<<<<

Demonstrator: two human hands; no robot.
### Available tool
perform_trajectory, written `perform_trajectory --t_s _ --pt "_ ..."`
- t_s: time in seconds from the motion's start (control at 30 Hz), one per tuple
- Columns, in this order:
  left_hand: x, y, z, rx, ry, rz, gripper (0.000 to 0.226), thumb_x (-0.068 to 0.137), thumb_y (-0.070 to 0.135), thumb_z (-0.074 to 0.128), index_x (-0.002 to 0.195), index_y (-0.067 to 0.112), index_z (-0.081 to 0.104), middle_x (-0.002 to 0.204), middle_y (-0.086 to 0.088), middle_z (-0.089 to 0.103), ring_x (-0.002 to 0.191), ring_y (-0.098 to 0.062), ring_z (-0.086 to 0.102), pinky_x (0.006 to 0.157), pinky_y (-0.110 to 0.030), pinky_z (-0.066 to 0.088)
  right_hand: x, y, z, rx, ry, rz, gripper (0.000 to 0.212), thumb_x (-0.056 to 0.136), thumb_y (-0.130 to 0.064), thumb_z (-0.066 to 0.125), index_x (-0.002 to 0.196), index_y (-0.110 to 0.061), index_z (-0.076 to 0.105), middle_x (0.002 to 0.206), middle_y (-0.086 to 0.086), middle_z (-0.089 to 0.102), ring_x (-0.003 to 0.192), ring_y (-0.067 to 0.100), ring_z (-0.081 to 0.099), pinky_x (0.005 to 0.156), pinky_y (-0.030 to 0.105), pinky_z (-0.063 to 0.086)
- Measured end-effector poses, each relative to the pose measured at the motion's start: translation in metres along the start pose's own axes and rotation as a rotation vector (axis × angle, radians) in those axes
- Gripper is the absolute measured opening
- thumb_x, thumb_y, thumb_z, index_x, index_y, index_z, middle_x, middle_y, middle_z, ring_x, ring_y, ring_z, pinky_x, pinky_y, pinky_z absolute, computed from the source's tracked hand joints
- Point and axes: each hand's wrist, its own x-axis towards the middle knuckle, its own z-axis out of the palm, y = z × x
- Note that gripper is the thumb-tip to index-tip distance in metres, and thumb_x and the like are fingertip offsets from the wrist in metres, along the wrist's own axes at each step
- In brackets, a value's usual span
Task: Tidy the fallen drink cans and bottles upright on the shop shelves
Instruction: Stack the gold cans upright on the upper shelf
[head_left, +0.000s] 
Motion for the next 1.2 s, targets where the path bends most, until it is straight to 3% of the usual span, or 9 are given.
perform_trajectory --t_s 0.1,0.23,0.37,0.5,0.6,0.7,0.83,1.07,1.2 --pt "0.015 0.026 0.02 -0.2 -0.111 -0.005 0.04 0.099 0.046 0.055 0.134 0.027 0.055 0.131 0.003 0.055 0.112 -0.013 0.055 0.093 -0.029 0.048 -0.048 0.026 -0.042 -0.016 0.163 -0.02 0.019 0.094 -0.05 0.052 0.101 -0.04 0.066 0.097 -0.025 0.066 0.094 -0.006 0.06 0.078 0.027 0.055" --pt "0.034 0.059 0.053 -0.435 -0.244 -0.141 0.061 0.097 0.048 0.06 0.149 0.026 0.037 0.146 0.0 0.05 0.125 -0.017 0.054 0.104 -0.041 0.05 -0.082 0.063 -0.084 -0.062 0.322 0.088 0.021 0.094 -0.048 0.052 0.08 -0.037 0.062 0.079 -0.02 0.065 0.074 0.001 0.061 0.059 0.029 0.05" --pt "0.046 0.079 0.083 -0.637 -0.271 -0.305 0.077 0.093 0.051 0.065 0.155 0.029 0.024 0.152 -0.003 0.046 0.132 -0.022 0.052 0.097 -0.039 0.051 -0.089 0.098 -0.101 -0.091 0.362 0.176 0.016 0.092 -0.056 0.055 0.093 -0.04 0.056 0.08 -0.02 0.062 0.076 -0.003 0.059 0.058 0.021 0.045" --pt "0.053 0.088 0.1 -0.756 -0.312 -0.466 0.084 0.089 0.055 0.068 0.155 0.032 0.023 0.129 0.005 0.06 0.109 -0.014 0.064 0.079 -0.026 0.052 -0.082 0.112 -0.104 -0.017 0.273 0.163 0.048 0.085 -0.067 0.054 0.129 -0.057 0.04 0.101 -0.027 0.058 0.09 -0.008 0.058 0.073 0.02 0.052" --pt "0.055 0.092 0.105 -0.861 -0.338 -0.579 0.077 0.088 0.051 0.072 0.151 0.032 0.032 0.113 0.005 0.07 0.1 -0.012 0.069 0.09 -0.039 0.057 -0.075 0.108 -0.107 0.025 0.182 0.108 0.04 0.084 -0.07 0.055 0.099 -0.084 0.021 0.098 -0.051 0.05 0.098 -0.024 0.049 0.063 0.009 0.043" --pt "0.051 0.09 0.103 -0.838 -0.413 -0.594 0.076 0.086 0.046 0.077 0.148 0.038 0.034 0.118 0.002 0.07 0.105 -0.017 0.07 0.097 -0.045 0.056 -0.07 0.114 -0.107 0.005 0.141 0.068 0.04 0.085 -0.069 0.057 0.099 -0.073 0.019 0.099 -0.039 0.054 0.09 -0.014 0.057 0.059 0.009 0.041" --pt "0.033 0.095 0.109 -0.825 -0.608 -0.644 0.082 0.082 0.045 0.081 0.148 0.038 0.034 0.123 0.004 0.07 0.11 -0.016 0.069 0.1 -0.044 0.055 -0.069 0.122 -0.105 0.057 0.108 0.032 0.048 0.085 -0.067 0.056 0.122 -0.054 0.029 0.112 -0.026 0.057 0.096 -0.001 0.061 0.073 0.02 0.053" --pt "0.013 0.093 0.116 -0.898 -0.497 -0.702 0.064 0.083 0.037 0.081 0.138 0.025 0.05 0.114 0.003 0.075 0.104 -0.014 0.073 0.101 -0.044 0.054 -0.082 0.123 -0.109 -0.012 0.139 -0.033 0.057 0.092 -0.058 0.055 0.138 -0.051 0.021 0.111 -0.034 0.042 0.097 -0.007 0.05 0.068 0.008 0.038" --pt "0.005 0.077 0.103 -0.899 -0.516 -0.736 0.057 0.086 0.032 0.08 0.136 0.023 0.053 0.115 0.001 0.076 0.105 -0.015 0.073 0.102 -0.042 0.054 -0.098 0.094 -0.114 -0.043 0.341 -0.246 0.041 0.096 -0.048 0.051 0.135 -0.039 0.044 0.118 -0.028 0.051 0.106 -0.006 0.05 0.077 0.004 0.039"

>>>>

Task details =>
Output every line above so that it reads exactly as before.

Answer section =>
Demonstrator: two human hands; no robot.
### Available tool
perform_trajectory, written `perform_trajectory --t_s _ --pt "_ ..."`
- t_s: time in seconds from the motion's start (control at 30 Hz), one per tuple
- Columns, in this order:
  left_hand: x, y, z, rx, ry, rz, gripper (0.000 to 0.226), thumb_x (-0.068 to 0.137), thumb_y (-0.070 to 0.135), thumb_z (-0.074 to 0.128), index_x (-0.002 to 0.195), index_y (-0.067 to 0.112), index_z (-0.081 to 0.104), middle_x (-0.002 to 0.204), middle_y (-0.086 to 0.088), middle_z (-0.089 to 0.103), ring_x (-0.002 to 0.191), ring_y (-0.098 to 0.062), ring_z (-0.086 to 0.102), pinky_x (0.006 to 0.157), pinky_y (-0.110 to 0.030), pinky_z (-0.066 to 0.088)
  right_hand: x, y, z, rx, ry, rz, gripper (0.000 to 0.212), thumb_x (-0.056 to 0.136), thumb_y (-0.130 to 0.064), thumb_z (-0.066 to 0.125), index_x (-0.002 to 0.196), index_y (-0.110 to 0.061), index_z (-0.076 to 0.105), middle_x (0.002 to 0.206), middle_y (-0.086 to 0.086), middle_z (-0.089 to 0.102), ring_x (-0.003 to 0.192), ring_y (-0.067 to 0.100), ring_z (-0.081 to 0.099), pinky_x (0.005 to 0.156), pinky_y (-0.030 to 0.105), pinky_z (-0.063 to 0.086)
- Measured end-effector poses, each relative to the pose measured at the motion's start: translation in metres along the start pose's own axes and rotation as a rotation vector (axis × angle, radians) in those axes
- Gripper is the absolute measured opening
- thumb_x, thumb_y, thumb_z, index_x, index_y, index_z, middle_x, middle_y, middle_z, ring_x, ring_y, ring_z, pinky_x, pinky_y, pinky_z absolute, computed from the source's tracked hand joints
- Point and axes: each hand's wrist, its own x-axis towards the middle knuckle, its own z-axis out of the palm, y = z × x
- Note that gripper is the thumb-tip to index-tip distance in metres, and thumb_x and the like are fingertip offsets from the wrist in metres, along the wrist's own axes at each step
- In brackets, a value's usual span
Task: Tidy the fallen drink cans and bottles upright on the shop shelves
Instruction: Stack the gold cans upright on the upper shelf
[head_left, +0.000s] 
Motion for the next 1.2 s, targets where the path bends most, until it is straight to 3% of the usual span, or 9 are given.
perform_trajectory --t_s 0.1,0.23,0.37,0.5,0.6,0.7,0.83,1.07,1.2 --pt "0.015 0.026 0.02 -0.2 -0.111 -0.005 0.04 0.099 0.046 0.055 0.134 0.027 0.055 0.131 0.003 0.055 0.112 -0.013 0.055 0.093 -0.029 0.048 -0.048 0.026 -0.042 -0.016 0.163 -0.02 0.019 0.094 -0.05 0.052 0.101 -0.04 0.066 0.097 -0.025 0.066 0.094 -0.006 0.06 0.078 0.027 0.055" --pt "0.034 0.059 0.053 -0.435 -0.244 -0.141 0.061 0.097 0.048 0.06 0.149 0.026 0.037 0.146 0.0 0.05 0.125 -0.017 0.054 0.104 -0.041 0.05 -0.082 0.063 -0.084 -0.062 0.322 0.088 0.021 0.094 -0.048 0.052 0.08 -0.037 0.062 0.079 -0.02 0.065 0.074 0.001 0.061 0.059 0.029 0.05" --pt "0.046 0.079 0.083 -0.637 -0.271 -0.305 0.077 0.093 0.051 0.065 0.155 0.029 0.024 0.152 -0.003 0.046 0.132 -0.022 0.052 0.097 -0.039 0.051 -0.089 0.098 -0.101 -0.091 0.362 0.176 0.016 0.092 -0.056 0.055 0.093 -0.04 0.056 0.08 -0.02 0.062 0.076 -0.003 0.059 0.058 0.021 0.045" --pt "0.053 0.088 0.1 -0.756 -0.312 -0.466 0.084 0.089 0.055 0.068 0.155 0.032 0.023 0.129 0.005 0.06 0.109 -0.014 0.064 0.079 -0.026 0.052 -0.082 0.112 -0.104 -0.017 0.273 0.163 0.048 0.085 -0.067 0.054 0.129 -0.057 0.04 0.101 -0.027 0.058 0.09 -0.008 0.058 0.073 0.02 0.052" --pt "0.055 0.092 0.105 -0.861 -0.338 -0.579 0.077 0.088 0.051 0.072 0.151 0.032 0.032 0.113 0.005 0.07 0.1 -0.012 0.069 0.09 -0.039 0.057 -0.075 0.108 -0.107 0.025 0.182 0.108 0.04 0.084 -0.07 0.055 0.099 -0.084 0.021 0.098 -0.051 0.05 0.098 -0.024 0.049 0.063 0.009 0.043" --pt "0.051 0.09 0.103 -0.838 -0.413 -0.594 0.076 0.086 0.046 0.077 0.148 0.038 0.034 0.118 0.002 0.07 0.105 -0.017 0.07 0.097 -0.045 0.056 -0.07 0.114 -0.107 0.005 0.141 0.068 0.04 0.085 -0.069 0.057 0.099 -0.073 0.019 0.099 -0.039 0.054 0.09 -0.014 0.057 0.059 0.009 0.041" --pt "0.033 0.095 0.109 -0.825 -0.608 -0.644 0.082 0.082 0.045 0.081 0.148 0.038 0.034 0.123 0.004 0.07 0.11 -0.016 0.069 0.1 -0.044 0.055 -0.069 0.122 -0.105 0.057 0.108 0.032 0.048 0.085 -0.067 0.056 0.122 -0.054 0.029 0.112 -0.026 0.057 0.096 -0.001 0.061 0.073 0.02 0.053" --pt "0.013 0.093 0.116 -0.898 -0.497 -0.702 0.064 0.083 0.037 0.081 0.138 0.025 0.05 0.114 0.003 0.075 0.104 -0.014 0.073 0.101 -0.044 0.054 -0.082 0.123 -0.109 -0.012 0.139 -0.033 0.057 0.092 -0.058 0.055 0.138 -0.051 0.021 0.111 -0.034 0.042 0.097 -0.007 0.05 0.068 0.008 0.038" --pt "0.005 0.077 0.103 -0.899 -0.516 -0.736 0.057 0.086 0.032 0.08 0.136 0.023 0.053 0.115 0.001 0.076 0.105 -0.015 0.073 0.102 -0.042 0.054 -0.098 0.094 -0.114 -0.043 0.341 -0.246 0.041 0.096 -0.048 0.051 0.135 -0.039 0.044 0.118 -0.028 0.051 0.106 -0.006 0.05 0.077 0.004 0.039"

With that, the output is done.